Fortunately, he hadn't done the same thing to Moonbase's countermissile launchers, so the base could at least still defend itself against bombardment. But it couldn't fire a single shot at anything outside the limited envelope of its energy weapons, which meant the four carriers of Fatted Calf Squadron were on their own. Things were going to be ugly enough against CarRon 14's six carriers; if CarRon 12 weighed in with four more of them, it would be bad. If they continued to sit things out, at least it would only be four-against-six, and that was doable... maybe.
The other squadrons were still too way the hell far out-system to intervene. So far. And they also had longer signal delays. Wu's Squadron Six was all the way out on the other side of the sun, over forty light-minutes from Old Earth orbit. Thirteenth, Eleventh, and Fifteenth were all closer, but round-trip signal time even to them was over forty-three minutes. And, of course, their sensors had the same delay. They couldn't know yet what was happening on the planet, which meant none of them had had to commit yet. But they would. For that matter, they could already be moving, and he wouldn't know it until his light-speed sensors reported it.
He closed his eyes, thinking hard for a moment, then opened them again and glanced at his senior com tech.
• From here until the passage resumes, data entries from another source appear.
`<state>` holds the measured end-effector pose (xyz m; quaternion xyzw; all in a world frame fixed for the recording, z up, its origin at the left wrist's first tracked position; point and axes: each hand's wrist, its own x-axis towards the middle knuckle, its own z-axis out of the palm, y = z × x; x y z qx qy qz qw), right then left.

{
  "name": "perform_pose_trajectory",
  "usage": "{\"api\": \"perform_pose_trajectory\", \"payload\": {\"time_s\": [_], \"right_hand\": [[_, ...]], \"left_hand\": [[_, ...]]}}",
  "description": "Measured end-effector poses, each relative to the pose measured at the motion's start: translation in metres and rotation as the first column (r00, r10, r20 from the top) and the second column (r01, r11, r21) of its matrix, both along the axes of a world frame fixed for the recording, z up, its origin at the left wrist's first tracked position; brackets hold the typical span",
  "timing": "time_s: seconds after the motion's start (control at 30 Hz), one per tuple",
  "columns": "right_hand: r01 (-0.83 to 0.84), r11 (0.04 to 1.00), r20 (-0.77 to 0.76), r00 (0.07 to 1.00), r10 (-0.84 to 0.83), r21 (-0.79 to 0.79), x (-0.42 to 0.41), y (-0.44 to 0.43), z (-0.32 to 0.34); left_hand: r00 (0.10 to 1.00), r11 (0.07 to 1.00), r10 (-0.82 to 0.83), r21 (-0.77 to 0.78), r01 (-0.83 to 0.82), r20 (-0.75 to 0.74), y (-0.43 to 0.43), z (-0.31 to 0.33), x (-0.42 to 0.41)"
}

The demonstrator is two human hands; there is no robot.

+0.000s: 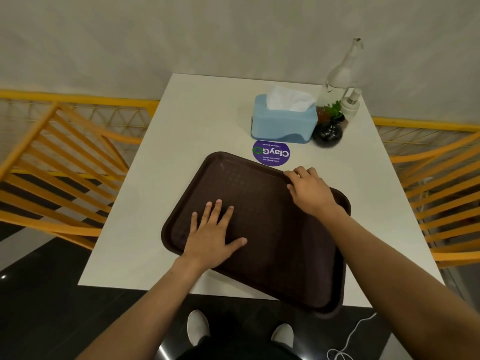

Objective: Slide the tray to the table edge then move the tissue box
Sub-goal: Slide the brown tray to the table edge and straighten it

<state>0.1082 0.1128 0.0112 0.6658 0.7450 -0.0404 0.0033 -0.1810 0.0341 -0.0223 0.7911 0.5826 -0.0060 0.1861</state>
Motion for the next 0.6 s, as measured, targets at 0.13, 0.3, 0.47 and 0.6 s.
{"api": "perform_pose_trajectory", "payload": {"time_s": [0.13, 0.3, 0.47, 0.6], "right_hand": [[0.032, 0.999, 0.099, 0.994, -0.033, 0.011, -0.012, 0.005, 0.001], [0.091, 0.996, 0.059, 0.994, -0.089, -0.021, -0.031, 0.005, -0.001], [0.160, 0.987, 0.058, 0.985, -0.161, 0.005, -0.050, 0.002, -0.007], [0.200, 0.980, 0.031, 0.979, -0.200, 0.010, -0.069, -0.005, -0.010]], "left_hand": [[0.998, 0.995, 0.036, 0.090, -0.041, 0.058, 0.003, 0.001, -0.017], [0.984, 0.970, 0.133, 0.186, -0.154, 0.122, -0.010, -0.002, -0.050], [0.979, 0.962, 0.167, 0.195, -0.188, 0.120, -0.014, -0.008, -0.083], [0.976, 0.956, 0.178, 0.215, -0.201, 0.123, -0.006, -0.009, -0.099]]}}
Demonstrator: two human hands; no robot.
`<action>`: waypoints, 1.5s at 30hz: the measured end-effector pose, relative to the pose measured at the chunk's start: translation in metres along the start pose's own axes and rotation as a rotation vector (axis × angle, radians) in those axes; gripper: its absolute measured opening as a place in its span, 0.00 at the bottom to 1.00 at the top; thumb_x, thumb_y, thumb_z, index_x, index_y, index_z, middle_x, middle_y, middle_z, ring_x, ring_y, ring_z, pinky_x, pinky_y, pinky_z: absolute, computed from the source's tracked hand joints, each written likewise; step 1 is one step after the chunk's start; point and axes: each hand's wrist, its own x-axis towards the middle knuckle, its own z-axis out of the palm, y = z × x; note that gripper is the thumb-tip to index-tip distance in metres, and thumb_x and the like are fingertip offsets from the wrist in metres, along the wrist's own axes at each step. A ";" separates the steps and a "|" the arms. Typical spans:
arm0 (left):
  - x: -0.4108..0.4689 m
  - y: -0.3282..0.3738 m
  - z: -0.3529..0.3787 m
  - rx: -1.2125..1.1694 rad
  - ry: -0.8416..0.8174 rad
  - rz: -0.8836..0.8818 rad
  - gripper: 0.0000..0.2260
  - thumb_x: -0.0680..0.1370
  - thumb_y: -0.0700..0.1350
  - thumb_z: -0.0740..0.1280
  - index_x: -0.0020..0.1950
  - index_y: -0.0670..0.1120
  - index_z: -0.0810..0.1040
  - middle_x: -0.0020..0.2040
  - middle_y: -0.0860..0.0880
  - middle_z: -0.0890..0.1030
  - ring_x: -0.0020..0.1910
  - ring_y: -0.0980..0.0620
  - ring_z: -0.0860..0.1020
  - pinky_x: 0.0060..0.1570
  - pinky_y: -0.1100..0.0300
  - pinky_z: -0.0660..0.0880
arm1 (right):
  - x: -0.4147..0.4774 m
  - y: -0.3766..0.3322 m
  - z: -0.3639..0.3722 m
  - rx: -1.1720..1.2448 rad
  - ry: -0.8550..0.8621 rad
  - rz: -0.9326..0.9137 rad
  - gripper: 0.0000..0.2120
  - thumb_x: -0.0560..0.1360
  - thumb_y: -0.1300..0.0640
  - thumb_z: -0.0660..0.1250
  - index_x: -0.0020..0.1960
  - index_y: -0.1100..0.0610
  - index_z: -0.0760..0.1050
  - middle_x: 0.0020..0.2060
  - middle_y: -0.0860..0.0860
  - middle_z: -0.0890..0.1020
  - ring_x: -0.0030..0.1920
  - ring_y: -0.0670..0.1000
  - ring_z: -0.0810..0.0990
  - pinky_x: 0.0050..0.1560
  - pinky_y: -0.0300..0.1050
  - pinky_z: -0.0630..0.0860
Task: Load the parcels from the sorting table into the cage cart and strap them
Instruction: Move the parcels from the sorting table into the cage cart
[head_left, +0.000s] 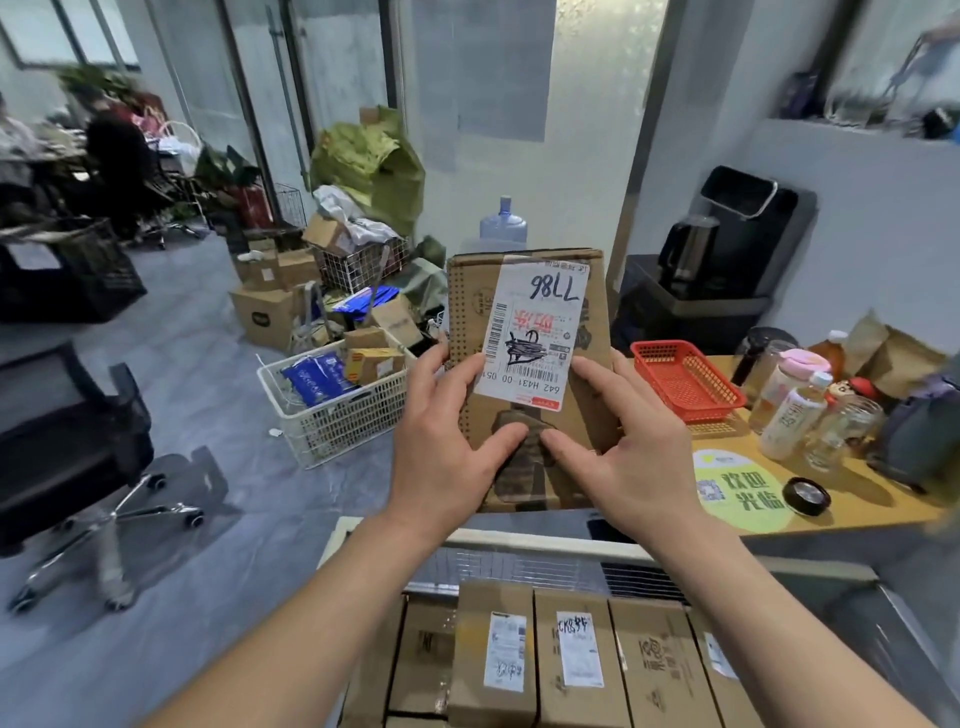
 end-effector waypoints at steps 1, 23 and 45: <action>0.000 -0.012 -0.004 -0.003 -0.009 -0.011 0.30 0.69 0.52 0.76 0.69 0.44 0.74 0.72 0.45 0.67 0.70 0.58 0.63 0.65 0.80 0.52 | -0.001 -0.002 0.012 -0.001 -0.008 0.011 0.32 0.68 0.55 0.80 0.70 0.52 0.74 0.71 0.47 0.72 0.72 0.33 0.63 0.69 0.27 0.63; -0.253 -0.316 0.063 0.133 -0.575 -0.723 0.32 0.74 0.51 0.74 0.75 0.53 0.67 0.78 0.53 0.56 0.76 0.55 0.58 0.70 0.63 0.56 | -0.273 0.105 0.312 0.126 -0.613 0.666 0.33 0.70 0.45 0.74 0.73 0.42 0.69 0.69 0.41 0.75 0.73 0.48 0.68 0.68 0.56 0.72; -0.296 -0.474 0.197 0.125 -0.760 -0.863 0.34 0.77 0.41 0.71 0.79 0.50 0.60 0.80 0.52 0.49 0.78 0.52 0.55 0.68 0.66 0.50 | -0.344 0.243 0.440 -0.199 -0.829 0.485 0.34 0.68 0.45 0.71 0.73 0.43 0.66 0.54 0.46 0.70 0.47 0.52 0.68 0.42 0.45 0.63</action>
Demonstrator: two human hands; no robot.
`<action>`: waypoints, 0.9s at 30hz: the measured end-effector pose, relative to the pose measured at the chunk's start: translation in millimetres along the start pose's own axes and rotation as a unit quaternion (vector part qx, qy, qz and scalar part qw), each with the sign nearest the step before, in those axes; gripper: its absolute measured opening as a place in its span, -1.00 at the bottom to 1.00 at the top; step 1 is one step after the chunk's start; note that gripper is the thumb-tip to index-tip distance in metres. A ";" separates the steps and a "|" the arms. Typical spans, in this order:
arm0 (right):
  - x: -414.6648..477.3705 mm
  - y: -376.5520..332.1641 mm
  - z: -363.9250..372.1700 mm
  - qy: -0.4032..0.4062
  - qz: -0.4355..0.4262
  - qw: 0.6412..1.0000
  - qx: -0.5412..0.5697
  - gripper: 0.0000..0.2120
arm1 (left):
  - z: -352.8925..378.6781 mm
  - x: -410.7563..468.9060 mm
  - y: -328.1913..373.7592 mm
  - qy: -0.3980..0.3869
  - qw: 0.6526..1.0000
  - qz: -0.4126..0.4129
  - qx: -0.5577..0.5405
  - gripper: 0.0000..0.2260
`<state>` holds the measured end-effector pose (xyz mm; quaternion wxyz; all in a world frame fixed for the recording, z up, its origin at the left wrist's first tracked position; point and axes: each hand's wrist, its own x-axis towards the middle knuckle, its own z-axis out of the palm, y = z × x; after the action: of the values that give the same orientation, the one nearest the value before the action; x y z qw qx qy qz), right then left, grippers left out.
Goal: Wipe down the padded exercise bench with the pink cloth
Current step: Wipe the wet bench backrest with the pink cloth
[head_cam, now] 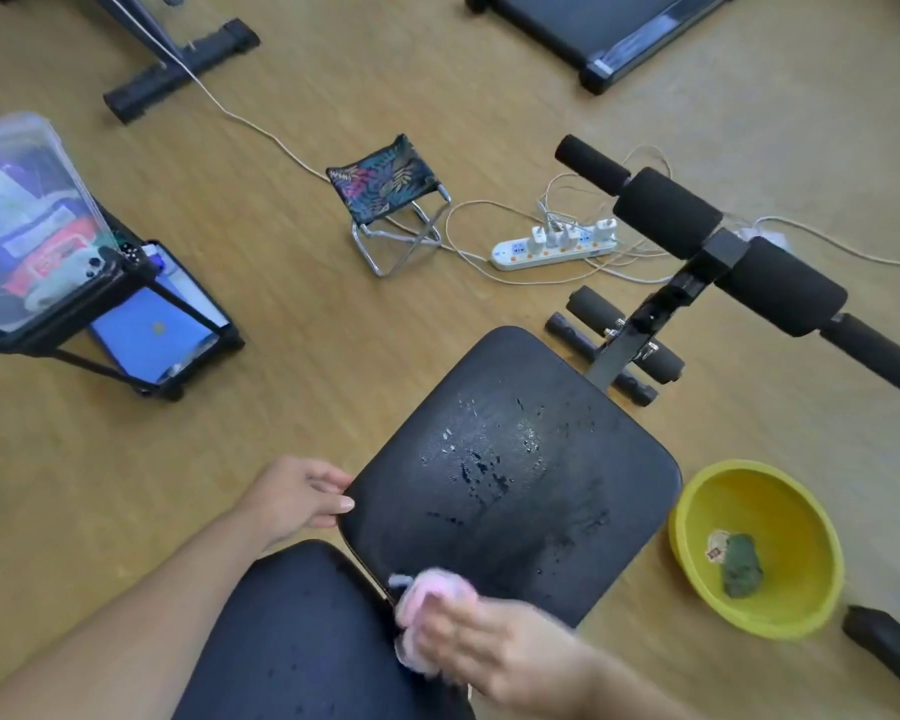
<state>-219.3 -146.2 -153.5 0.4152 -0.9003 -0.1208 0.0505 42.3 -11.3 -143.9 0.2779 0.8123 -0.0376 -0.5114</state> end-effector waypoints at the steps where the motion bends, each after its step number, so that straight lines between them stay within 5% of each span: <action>1: -7.4 16.8 -27.3 0.070 0.058 0.996 -0.009 -0.70 | -1.2 2.3 -0.1 0.001 1.000 -0.002 0.011 -0.79; 4: -25.4 76.5 -126.1 0.272 0.337 0.898 -0.082 -0.76 | -2.4 7.0 1.4 0.001 0.999 -0.007 0.035 -0.77; 6: -24.2 96.6 -138.3 0.388 0.465 0.781 -0.153 -0.80 | -1.5 8.9 3.3 0.004 0.999 -0.007 0.047 -0.76; 7: -19.1 93.9 -120.8 0.403 0.482 0.761 -0.161 -0.80 | -0.9 9.4 4.2 0.004 0.999 -0.006 0.051 -0.76; 10: -8.0 48.8 -55.9 0.362 0.321 0.858 -0.171 -0.81 | -0.6 12.0 6.9 0.005 0.998 -0.005 0.062 -0.78; 12: -1.8 12.8 -24.8 0.247 0.153 0.942 -0.168 -0.65 | -0.4 13.6 8.0 0.006 0.998 -0.012 0.064 -0.80; 15: -7.8 11.1 -25.2 0.058 -0.025 0.972 -0.227 -0.52 | -0.8 14.5 9.3 0.008 0.998 -0.018 0.053 -0.85; 18: -0.4 68.8 -99.5 0.142 0.073 0.954 -0.253 -0.72 | -1.5 14.1 6.6 0.009 0.998 -0.017 0.058 -0.82; 20: 10.8 91.9 -129.5 0.277 0.263 0.893 -0.236 -0.76 | -2.0 14.6 6.8 0.015 0.998 -0.019 0.057 -0.81; 22: 34.3 89.0 -119.6 0.357 0.361 0.846 -0.165 -0.74 | -1.0 15.9 8.9 0.010 0.998 -0.016 0.062 -0.83; 25: 51.8 59.4 -80.2 0.345 0.249 0.891 -0.161 -0.75 | -0.7 15.2 12.1 0.007 0.998 -0.015 0.068 -0.81; 27: 57.0 27.7 -38.5 0.201 0.149 0.963 -0.096 -0.87 | -0.8 15.3 9.6 0.016 0.997 -0.009 0.072 -0.67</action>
<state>-152.1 -177.0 -149.0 0.3306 -0.9352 0.0961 -0.0823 52.4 -24.3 -151.3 0.2150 0.8384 -0.0622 -0.4970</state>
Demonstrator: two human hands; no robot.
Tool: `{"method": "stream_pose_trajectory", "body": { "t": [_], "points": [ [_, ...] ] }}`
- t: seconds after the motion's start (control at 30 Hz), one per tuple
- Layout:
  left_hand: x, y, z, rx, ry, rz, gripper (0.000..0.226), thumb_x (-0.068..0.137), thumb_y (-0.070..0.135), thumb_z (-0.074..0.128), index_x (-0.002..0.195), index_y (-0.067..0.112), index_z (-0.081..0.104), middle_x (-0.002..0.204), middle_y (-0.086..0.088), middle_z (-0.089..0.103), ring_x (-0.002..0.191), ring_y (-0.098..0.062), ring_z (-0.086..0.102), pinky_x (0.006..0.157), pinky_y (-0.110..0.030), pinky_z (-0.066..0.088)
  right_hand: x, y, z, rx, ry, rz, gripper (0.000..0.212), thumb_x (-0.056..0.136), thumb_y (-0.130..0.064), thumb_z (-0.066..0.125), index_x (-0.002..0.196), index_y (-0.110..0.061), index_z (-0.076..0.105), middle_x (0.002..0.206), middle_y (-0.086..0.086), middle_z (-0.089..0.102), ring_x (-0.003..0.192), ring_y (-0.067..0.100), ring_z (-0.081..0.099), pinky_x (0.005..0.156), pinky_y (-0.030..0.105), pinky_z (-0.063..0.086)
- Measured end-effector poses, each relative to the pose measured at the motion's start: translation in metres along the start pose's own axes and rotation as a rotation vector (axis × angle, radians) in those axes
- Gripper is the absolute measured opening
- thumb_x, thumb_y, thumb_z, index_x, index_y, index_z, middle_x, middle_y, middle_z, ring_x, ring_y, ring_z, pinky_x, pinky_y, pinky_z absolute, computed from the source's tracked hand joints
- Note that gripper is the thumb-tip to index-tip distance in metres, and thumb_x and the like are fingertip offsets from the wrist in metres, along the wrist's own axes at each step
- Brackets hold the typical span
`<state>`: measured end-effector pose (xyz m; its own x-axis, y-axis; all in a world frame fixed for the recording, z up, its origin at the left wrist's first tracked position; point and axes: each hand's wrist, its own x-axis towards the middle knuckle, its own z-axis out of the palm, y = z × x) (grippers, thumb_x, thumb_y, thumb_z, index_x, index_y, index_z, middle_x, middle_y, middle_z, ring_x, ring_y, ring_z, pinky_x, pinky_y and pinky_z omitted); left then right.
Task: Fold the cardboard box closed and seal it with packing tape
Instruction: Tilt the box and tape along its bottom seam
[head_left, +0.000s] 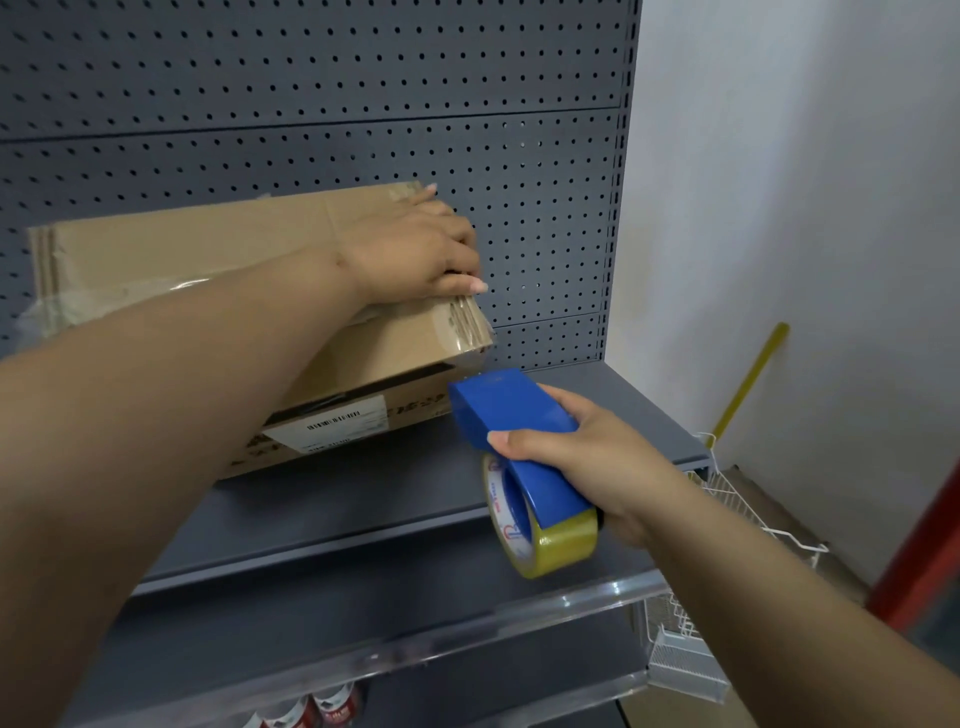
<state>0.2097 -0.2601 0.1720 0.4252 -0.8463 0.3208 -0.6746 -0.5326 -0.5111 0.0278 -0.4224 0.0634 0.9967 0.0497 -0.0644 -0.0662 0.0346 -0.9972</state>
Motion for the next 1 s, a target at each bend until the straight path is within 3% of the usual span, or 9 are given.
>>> {"method": "stream_pose_trajectory", "body": {
  "t": [0.1, 0.2, 0.33, 0.43, 0.53, 0.67, 0.73, 0.87, 1.0],
  "points": [
    [-0.001, 0.000, -0.001, -0.082, 0.038, 0.041, 0.034, 0.092, 0.040, 0.047, 0.109, 0.018, 0.068, 0.110, -0.004, 0.061, 0.110, -0.026, 0.052, 0.113, -0.040, 0.015, 0.007, -0.009, 0.002, 0.018, -0.005, -0.012, 0.042, 0.071, -0.016, 0.079, 0.110, -0.024, 0.064, 0.087, -0.001, 0.072, 0.062, 0.011, 0.067, 0.051, 0.022, 0.052],
    [-0.003, 0.007, -0.005, -0.151, 0.095, 0.082, 0.031, 0.092, 0.035, 0.051, 0.111, 0.017, 0.067, 0.111, -0.005, 0.063, 0.110, -0.024, 0.056, 0.115, -0.047, 0.014, 0.010, -0.018, 0.001, 0.037, 0.000, -0.026, 0.040, 0.070, -0.013, 0.079, 0.106, -0.021, 0.065, 0.086, 0.003, 0.073, 0.063, 0.015, 0.067, 0.054, 0.025, 0.054],
    [-0.014, 0.024, -0.015, -0.195, 0.035, 0.176, 0.056, 0.091, 0.057, 0.027, 0.116, 0.024, 0.065, 0.115, -0.002, 0.063, 0.111, -0.021, 0.058, 0.110, -0.058, 0.019, 0.014, -0.031, -0.004, 0.048, 0.014, -0.032, 0.038, 0.070, -0.014, 0.079, 0.105, -0.021, 0.066, 0.084, 0.003, 0.073, 0.060, 0.014, 0.066, 0.051, 0.023, 0.053],
    [-0.022, 0.026, -0.014, -0.136, 0.025, 0.261, 0.057, 0.089, 0.062, 0.025, 0.109, 0.029, 0.067, 0.109, 0.001, 0.065, 0.111, -0.023, 0.057, 0.107, -0.062, 0.023, 0.017, -0.035, -0.005, 0.022, -0.005, -0.024, 0.039, 0.071, -0.014, 0.079, 0.107, -0.020, 0.065, 0.087, 0.005, 0.072, 0.061, 0.015, 0.066, 0.053, 0.023, 0.055],
    [-0.020, 0.022, -0.013, -0.139, -0.009, 0.256, 0.048, 0.087, 0.057, 0.034, 0.105, 0.026, 0.066, 0.106, 0.002, 0.065, 0.112, -0.022, 0.056, 0.109, -0.062, 0.018, 0.019, -0.036, -0.005, 0.021, -0.008, -0.018, 0.041, 0.070, -0.013, 0.078, 0.109, -0.019, 0.064, 0.088, 0.006, 0.072, 0.062, 0.016, 0.067, 0.055, 0.025, 0.056],
    [-0.013, 0.020, -0.008, -0.161, -0.067, 0.148, 0.033, 0.092, 0.043, 0.047, 0.114, 0.023, 0.059, 0.110, 0.003, 0.062, 0.114, -0.016, 0.052, 0.115, -0.052, 0.005, 0.022, -0.035, -0.005, 0.005, 0.001, -0.005, 0.047, 0.068, -0.017, 0.080, 0.112, -0.020, 0.063, 0.094, 0.009, 0.073, 0.066, 0.019, 0.068, 0.056, 0.027, 0.055],
    [-0.011, 0.018, -0.008, -0.161, -0.080, 0.136, 0.027, 0.093, 0.040, 0.045, 0.108, 0.024, 0.061, 0.102, 0.005, 0.059, 0.111, -0.015, 0.051, 0.116, -0.053, 0.004, 0.023, -0.035, -0.005, 0.002, -0.002, -0.010, 0.047, 0.068, -0.018, 0.080, 0.112, -0.020, 0.064, 0.092, 0.008, 0.073, 0.066, 0.019, 0.068, 0.056, 0.027, 0.054],
    [-0.005, 0.021, -0.003, -0.146, -0.118, 0.101, 0.035, 0.093, 0.049, 0.036, 0.104, 0.027, 0.061, 0.096, 0.008, 0.056, 0.111, -0.015, 0.049, 0.116, -0.050, 0.002, 0.023, -0.034, -0.004, -0.014, -0.006, -0.007, 0.039, 0.071, -0.018, 0.078, 0.108, -0.017, 0.065, 0.087, 0.008, 0.073, 0.065, 0.018, 0.067, 0.055, 0.026, 0.055],
    [-0.006, 0.029, 0.007, -0.194, -0.106, 0.079, 0.033, 0.095, 0.045, 0.038, 0.121, 0.037, 0.055, 0.101, 0.010, 0.058, 0.117, -0.013, 0.043, 0.116, -0.050, -0.001, 0.020, -0.030, -0.008, 0.001, -0.017, -0.002, 0.033, 0.072, -0.014, 0.077, 0.103, -0.016, 0.068, 0.088, 0.011, 0.072, 0.067, 0.020, 0.066, 0.058, 0.027, 0.056]
  ]
}}
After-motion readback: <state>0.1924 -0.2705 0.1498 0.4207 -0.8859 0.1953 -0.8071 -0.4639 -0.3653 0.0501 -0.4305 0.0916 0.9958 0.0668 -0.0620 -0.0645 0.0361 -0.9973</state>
"We still have contact with the civilian com net planet-side?"
"Yes, Sir."
"Then look up a number in Imperial city. Marduk... something. House, maybe. Anyway, it's a restaurant. Tell them where you're calling from and ask for anybody who has a clue what's going on! Ask for... ask for Ms. Nejad."
"Aye, aye, Sir," the noncom said in the tone of someone suppressing an urge to giggle hysterically.
"Marduk House," the Mardukan said in very broken Imperial.
"I need to speak to Ms. Nejad," an exasperated Kjerulf said.